Là nous avons une interprétation perverse. Ce que l'auteur appelle taux de natalité (indice conjoncturel de fécondité) est calculé en fonction du nombre de naissances et du nombre de femme en age de procréer. Pas l'inverse.
Quand au fait qu'une femme puisse avoir 7 enfants et une autre aucun, ce n'est pas propre à la démographie mais propre à toutes les moyennes. Il existe des calculs statistiques permettant d'évaluer l'importance des extrêmes.
« Naturellement, là où des enfants naissent, des personnes meurent aussi. Le taux de décès est similaire au taux de natalité, sauf qu'il s'applique à la totalité de la population et non pas seulement aux femmes. (Les hommes, bien sûr, jouent un rôle dans le taux de natalité mais ce n'est pas l'endroit pour en discuter ;-)). L'âge de l'individu est bien sûr un facteur majeur du taux de décès; statistiquement, les personnes les plus âgées sont plus susceptibles de mourir que les plus jeunes. En Allemagne, il existe une table officielle du taux de décès, utilisée par les compagnies d'assurance pour calculer les primes d'assurance sur la vie. Notre programme est basé sur les données de cette table du taux de décès. Vous devrez ajuster ces données pour tous les autres pays. »
Effectivement, le taux de mortalité est similaire au taux de natalité. Mais au véritable taux de natalité (naissance / population / an). Ici, c'est décès / population / an.
Cette expression « table du taux de décès » me semble particulièrement impropre. Bien que je puisse imaginer ce à quoi ça correspond (un table du taux de décès par classe d'age), le terme est imprécis.

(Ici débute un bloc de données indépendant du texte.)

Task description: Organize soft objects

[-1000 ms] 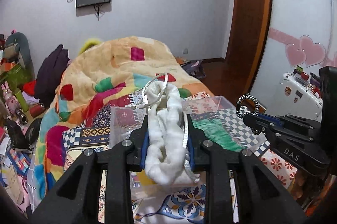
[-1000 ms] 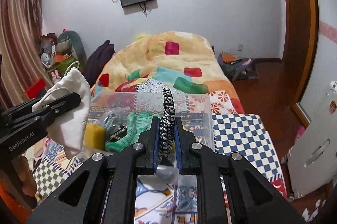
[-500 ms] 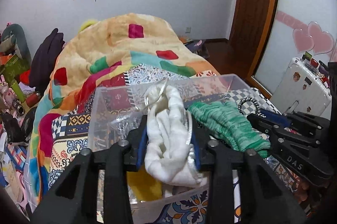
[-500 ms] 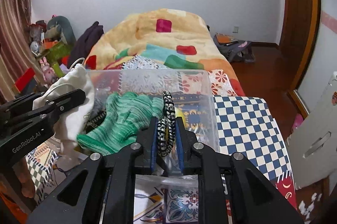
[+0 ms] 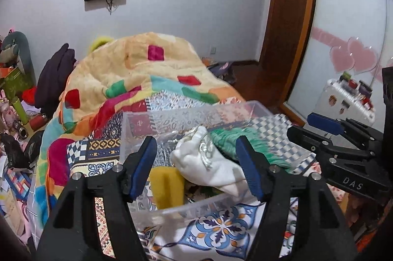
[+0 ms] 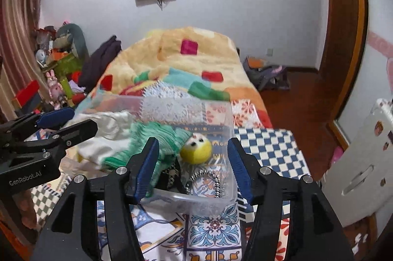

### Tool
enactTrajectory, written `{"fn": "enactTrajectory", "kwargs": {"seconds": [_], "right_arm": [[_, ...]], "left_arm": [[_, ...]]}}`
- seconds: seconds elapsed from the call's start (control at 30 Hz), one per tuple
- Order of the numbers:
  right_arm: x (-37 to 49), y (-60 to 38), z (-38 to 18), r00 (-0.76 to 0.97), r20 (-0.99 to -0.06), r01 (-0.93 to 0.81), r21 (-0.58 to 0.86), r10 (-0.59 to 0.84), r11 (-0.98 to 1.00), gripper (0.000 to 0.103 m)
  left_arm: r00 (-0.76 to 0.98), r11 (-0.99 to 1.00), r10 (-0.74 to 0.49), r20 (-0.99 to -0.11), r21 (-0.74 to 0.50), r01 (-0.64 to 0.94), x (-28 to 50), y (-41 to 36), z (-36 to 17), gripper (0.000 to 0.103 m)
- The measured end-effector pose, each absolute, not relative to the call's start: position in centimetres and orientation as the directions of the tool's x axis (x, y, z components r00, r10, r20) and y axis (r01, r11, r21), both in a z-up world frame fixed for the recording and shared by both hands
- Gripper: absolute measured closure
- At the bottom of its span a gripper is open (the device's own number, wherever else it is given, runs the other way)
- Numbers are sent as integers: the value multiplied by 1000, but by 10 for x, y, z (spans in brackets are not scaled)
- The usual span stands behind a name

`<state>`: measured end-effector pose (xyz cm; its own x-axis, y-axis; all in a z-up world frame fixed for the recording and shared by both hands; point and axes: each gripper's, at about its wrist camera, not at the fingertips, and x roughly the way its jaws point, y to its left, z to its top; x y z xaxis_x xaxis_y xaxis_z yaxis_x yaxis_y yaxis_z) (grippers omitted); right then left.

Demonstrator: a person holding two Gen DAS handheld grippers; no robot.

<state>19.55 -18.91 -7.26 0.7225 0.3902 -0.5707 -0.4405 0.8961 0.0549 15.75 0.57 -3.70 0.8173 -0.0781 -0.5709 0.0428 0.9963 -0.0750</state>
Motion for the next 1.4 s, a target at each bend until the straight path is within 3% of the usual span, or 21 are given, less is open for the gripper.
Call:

« Notez que dans les pays industrialisés, le taux doit seulement être basé sur l'âge et non sur des facteurs additionnels comme la classe sociale. Néanmoins, comme me l'a expliqué un ami mexicain, ceci ne peut pas être universellement appliqué. Dans notre programme, le taux de décès est seulement basé sur l'âge, donc, si quelqu'un veut inclure des facteurs sociaux, il devra étendre lui-même le programme. Peut-être que quelqu'un souhaitera s'en charger ? »
Les facteurs sont calculés à partir des taux ! Pas l'inverse ! L'auteur à tendance à vouloir faire des calculs avec des chiffres qui sont le résultat de calculs sur ces chiffres qu'il cherche à obtenir. C'est une erreur de méthode.

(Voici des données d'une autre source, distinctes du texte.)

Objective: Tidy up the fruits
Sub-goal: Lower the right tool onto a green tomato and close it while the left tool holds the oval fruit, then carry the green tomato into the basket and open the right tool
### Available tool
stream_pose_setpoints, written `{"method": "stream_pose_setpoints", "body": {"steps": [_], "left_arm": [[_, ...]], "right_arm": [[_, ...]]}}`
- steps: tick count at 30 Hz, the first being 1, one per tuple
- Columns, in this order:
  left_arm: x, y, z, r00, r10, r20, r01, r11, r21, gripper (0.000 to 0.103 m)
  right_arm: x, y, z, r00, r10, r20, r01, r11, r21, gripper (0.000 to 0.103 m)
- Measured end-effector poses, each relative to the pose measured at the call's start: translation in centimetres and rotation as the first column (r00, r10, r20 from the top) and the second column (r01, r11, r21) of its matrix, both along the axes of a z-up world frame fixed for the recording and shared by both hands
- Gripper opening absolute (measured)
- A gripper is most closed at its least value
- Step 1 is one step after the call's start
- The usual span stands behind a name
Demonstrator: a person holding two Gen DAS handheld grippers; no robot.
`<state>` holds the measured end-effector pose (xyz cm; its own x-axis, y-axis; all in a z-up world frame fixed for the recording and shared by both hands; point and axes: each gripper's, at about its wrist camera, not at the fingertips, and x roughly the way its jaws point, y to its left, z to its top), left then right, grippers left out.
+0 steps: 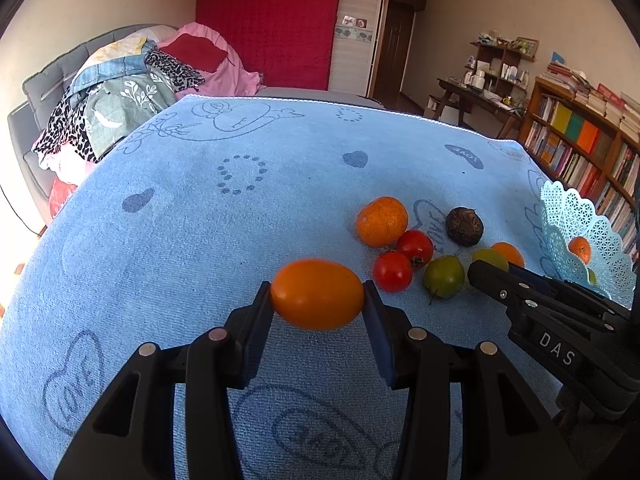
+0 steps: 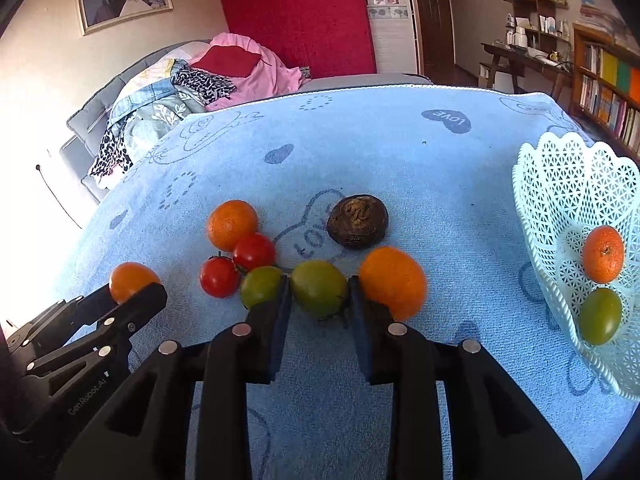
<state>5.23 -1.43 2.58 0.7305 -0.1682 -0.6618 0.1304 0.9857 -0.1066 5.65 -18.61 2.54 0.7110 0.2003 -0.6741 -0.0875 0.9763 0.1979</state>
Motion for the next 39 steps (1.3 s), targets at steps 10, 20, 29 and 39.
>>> {"method": "stream_pose_setpoints", "body": {"steps": [10, 20, 29, 39], "left_arm": [[-0.2, 0.4, 0.3, 0.999, -0.017, -0.046, 0.015, 0.998, -0.056, 0.045], [-1.8, -1.8, 1.9, 0.997, -0.074, -0.029, 0.073, 0.996, -0.046, 0.045], [-2.8, -5.0, 3.8, 0.991, -0.135, 0.007, 0.135, 0.991, -0.01, 0.045], [-3.5, -9.1, 5.0, 0.979, -0.199, 0.032, 0.198, 0.98, 0.033, 0.045]], "right_arm": [[-4.2, -3.2, 1.8, 0.998, -0.053, 0.036, 0.051, 0.997, 0.051, 0.029], [-7.6, -6.2, 4.2, 0.987, -0.106, 0.116, 0.1, 0.993, 0.061, 0.029], [-9.9, -11.3, 4.9, 0.965, -0.222, 0.138, 0.211, 0.973, 0.091, 0.029], [-11.3, -16.7, 4.8, 0.93, -0.335, 0.15, 0.321, 0.94, 0.113, 0.03]]}}
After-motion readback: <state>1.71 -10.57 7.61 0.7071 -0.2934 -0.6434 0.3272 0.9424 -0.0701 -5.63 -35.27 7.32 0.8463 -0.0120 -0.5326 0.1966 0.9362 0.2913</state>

Aussi, le « taux de décès » est largement dépendant du sexe. C'est d'ailleurs le critère dominant, puisqu'on retrouve ce facteur dans la plupart des sociétés (les femmes se marient plus jeunes et meurent plus vieilles...)

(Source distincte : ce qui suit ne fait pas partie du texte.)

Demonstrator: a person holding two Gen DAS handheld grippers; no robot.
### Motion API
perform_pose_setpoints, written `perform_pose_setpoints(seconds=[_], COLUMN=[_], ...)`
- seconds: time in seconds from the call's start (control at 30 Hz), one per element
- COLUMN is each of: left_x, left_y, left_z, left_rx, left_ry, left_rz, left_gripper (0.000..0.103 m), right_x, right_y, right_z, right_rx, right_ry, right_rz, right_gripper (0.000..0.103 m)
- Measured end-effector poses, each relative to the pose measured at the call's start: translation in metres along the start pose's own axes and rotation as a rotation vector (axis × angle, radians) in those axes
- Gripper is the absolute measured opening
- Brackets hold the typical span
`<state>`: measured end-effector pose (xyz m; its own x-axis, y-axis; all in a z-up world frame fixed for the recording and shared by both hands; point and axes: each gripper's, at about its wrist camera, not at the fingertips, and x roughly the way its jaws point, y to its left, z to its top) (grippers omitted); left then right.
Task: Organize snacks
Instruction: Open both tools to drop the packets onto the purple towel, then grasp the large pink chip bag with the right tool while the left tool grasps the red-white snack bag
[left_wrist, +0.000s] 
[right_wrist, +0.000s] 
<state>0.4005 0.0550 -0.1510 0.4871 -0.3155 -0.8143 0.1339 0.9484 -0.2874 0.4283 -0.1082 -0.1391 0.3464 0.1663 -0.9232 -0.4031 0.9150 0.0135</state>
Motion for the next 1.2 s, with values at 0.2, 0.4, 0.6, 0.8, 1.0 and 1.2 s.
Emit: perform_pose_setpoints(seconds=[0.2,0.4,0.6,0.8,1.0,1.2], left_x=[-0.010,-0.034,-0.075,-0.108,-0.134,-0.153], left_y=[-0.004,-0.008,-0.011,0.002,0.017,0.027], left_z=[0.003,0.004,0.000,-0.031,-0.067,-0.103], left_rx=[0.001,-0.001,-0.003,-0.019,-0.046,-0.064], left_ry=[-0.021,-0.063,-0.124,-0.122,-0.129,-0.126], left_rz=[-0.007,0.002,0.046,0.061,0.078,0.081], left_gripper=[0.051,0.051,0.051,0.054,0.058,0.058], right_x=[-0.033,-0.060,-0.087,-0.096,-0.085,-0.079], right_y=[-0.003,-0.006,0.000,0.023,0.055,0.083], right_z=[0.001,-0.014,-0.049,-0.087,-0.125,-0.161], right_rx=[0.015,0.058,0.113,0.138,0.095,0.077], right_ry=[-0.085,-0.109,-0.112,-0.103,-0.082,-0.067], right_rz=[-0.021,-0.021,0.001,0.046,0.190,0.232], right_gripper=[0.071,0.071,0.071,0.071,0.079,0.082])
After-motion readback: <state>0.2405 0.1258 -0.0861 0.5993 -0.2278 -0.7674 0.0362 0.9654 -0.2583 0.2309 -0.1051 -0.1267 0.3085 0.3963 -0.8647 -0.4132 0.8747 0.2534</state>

« Enfin, la migration doit être aussi prise en compte. En clair, les processus de migration ont toujours joué un rôle important. Par exemple, dans les siècles précédents, la population rurale a eu tendance à migrer vers les villes. Cela ne présentait pas un problème grave dans la mesure où le taux de natalité élevé a compensé les effets de baisse de population. De nos jours, les processus de migration sont différents. Toutefois, la dépopulation rurale est encore un phénomène significatif dans l'Allemagne moderne et provoquera une isolation grandissante de certaines régions. »
Ceci est globalemen correct (quelques reserves sur la dernière phrase). Bon je m'arrête là, la suite parle surtout de l'interface du logiciel. Quoi qu'il en soit, j'invite le traducteur à contacter l'auteur pour réflechir sur certains problèmes de méthodes et reprendre les définitions.